EMNLP 2011 SIXTH WORKSHOP
ON STATISTICAL MACHINE TRANSLATION

Featured Translation Task: Translating Haitian Creole Emergency SMS messages

July 30 - 31, 2011
Edinburgh, UK

[HOME] | [TRANSLATION TASK] | [FEATURED TRANSLATION TASK] | [SYSTEM COMBINATION TASK] | [EVALUATION TASK]
[BASELINE SYSTEM] | [BASELINE SYSTEM 2]
[SCHEDULE] | [PAPERS] | [AUTHORS]

The featured translation task of WMT11 is to translate Haitian Creole SMS messages into English. These text messages (SMS) were sent by people in Haiti in the aftermath of the January 2010 earthquake. The messages were sent to an emergency response service and information service called "Mission 4636". They were originally written in Haitian Creole, and were translated into English by a group of volunteers during the disaster response so that first responders (many of whom did not speak Haitian Creole) could understand and act on them. Simultaneously, volunteers were making maps of Haiti and helping to pinpoint the locations described in the messages. More than 30,000 messages were sent to the 4636 number. First responders used the volunteer created translations and maps, and were able to act on the vast majority of requests for help.

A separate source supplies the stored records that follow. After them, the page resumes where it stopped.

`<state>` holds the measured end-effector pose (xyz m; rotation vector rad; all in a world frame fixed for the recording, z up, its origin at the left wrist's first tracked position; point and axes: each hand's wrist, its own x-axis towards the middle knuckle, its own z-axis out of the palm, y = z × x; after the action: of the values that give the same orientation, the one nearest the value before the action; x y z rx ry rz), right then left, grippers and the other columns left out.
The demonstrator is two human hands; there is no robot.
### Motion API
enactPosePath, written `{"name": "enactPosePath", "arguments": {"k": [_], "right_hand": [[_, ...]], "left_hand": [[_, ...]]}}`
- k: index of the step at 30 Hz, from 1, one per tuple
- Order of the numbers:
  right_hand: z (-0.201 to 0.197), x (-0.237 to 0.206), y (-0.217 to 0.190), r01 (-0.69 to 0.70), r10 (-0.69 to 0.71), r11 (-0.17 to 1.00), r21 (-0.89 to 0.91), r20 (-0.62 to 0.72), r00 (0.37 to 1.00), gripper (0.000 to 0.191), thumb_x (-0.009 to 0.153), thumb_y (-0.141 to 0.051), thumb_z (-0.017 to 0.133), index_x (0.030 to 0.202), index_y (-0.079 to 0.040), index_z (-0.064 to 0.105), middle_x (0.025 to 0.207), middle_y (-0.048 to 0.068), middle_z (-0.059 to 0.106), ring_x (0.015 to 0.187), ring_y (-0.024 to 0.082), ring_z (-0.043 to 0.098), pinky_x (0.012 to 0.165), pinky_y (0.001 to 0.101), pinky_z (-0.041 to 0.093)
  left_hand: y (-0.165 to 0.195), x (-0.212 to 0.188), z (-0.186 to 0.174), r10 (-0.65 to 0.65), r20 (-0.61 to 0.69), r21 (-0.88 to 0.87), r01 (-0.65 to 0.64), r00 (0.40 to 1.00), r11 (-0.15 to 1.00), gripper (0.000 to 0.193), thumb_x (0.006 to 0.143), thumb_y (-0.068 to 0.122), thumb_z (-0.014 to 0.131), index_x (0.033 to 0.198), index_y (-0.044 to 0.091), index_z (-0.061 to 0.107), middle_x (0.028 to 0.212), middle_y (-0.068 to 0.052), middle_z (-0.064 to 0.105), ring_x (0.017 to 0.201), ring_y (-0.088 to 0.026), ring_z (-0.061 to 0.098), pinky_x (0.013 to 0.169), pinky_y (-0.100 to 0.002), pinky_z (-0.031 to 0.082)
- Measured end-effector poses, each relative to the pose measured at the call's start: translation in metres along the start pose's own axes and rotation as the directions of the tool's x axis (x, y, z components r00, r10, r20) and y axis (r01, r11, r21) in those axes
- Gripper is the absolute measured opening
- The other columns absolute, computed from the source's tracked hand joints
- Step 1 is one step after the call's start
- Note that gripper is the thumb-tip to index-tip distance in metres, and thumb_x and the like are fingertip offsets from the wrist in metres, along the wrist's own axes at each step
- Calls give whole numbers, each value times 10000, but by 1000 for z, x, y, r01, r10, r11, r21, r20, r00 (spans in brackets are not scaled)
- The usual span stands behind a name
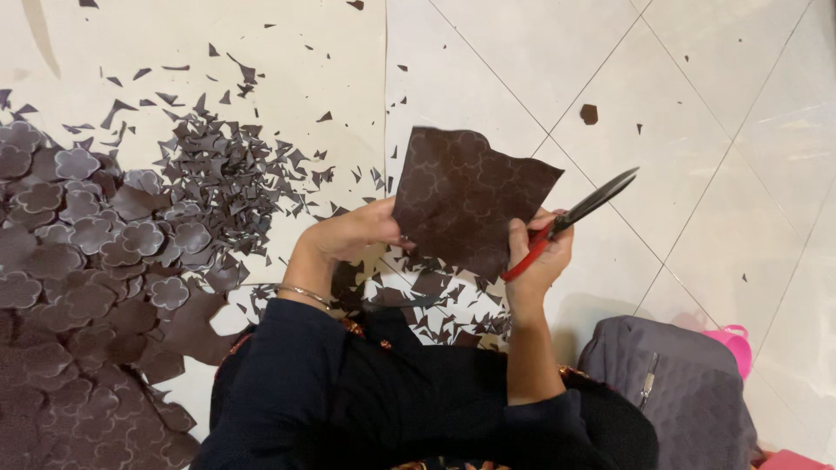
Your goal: The person sits on a tiled floor and uses red-handled scissors to cut flower-shaped pieces from a dark brown patterned sheet. Cut shapes and trimmings accumulate on the floor as the person repeatedly cuts, rotates, and repositions the sheet.
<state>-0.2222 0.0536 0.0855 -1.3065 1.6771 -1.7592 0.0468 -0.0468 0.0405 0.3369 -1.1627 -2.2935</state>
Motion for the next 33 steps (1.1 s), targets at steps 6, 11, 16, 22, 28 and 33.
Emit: {"name": "enactPosePath", "arguments": {"k": [6, 11, 16, 22, 28, 33], "right_hand": [[5, -5, -13, 154, -151, 985, -72, 45, 988, 294, 957, 130, 691, 1081, -45, 489, 1150, 115, 640, 1004, 101, 568, 1135, 258, 417], [11, -4, -29, 179, -178, 983, -48, 34, 984, 263, 939, 85, 687, 1022, -49, 476, 1156, 167, 659, 945, 125, 617, 1012, 308, 427], [17, -2, -28, 70, -70, 998, 10, 62, 996, 256, 976, 27, 658, 1034, -69, 427, 1307, 200, 607, 1081, 126, 611, 995, 287, 504], [17, -1, -6, -314, 293, 935, 164, 140, 946, 255, 1006, -22, 708, 1039, -84, 462, 891, 27, 529, 744, 76, 515, 654, 219, 434], [19, -9, -15, -298, 295, 954, 12, 103, 950, 287, 950, 14, 729, 1032, -88, 473, 824, -3, 515, 641, 67, 514, 553, 217, 411], [18, -2, -33, -268, 268, 963, 17, 17, 963, 276, 902, 29, 686, 1001, -96, 460, 795, -14, 502, 508, 37, 455, 408, 205, 363]], "left_hand": [[-9, 5, -2, -259, -223, 32, 272, 940, 962, 669, 788, 283, 768, 1368, 10, 576, 1273, -195, 688, 1147, -269, 658, 974, -348, 530], [-12, 14, 3, -205, -265, 358, 293, 942, 887, 382, 933, 255, 677, 1133, -67, 632, 1087, -159, 687, 1046, -234, 688, 928, -322, 576], [-8, 20, 12, -48, -471, 221, 171, 881, 960, 308, 928, 169, 617, 1201, 27, 639, 1071, -50, 686, 979, -181, 644, 850, -330, 541], [-7, 27, 18, -114, -472, -159, 43, 874, 986, 290, 930, 191, 625, 1190, 64, 604, 1090, -51, 689, 989, -184, 676, 861, -353, 589], [-15, 22, 21, -61, -376, 200, 145, 925, 969, 542, 909, 243, 745, 1353, -13, 569, 1253, -149, 634, 1116, -250, 577, 946, -415, 476], [-15, 11, 4, -79, -256, 4, 82, 963, 997, 790, 806, 296, 786, 1468, 50, 433, 1394, -157, 618, 1304, -243, 576, 1081, -415, 456]]}}
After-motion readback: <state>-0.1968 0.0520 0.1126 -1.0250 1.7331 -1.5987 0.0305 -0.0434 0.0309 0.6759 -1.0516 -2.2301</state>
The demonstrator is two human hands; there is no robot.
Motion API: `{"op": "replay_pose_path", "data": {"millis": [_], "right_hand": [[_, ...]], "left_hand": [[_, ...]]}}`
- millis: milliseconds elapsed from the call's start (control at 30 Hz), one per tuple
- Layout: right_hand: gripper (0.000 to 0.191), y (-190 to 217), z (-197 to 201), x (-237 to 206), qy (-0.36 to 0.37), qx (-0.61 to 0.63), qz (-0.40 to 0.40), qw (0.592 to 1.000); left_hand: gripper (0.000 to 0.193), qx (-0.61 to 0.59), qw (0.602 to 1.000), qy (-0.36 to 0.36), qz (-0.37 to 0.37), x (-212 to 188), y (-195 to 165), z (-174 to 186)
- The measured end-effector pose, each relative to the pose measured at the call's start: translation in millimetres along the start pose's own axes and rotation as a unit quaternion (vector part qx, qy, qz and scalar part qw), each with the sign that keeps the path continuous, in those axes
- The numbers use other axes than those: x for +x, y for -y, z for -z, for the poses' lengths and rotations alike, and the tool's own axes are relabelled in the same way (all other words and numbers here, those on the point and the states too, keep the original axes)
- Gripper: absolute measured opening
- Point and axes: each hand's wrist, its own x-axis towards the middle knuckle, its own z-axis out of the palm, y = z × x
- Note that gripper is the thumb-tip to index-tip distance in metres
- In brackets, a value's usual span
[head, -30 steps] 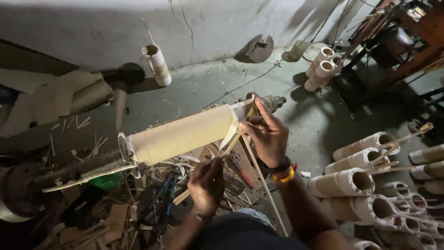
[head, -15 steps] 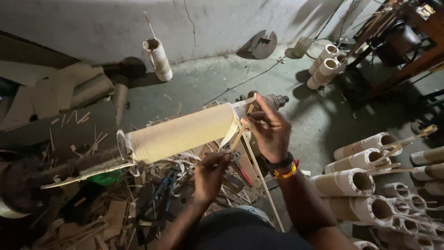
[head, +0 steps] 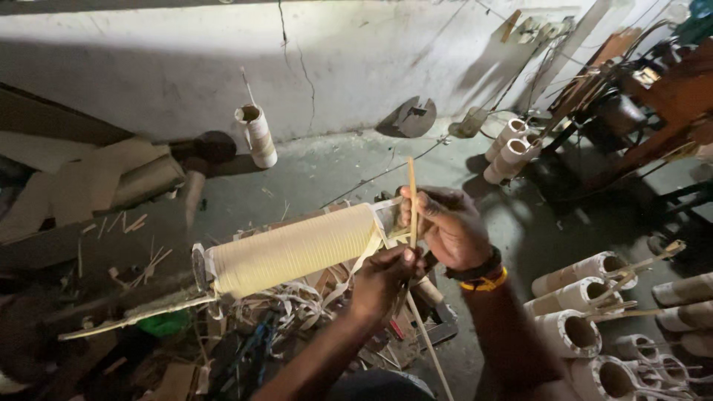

Secretary of State Clinton described one success of the Mission 4636 program: "The technology community has set up interactive maps to help us identify needs and target resources. And on Monday, a seven-year-old girl and two women were pulled from the rubble of a collapsed supermarket by an American search-and-rescue team after they sent a text message calling for help." Ushahidi@Tufts described another: "The World Food Program delivered food to an informal camp of 2500 people, having yet to receive food or water, in Diquini to a location that 4636 had identified for them."

In this featured task, we will provide the Haitian Creole SMS messages along with the translations that the volunteers created. We have split the messages into training / dev / devtest / test sets, and have assembled additional out-of-domain parallel corpora.

GOALS

The goals of the Haitian Creole to English translation task are:

We hope that both beginners and established research groups will participate in this task.

TASK DESCRIPTION

We provide data for translating Haitian Creole SMS messages. You may use any of the resources from the standard translation task. The goal is to improve the qualtiy of translating noisy data in a low resource language. You might consider:

Participants will use their systems to translate two test sets consisting of 849 unseen Haitian Creole SMS messages. One of the test sets contains the "raw" SMS messages, and the other contains messages that were cleaned up by human post-editors. The translation quality will measured by a manual evaluation and various automatic evaluation metrics. We hope that the difference in performance on the raw v. cleaned test sets will highlight the importance of handling noisy input data.

TRAINING DATA

We provide the following data:
Training set parallel sentences words per lang Comments / source
In-domain SMS data 17,192 35k This data consists primarially of raw (noisy) SMS data. Courtesy of Mission 4636.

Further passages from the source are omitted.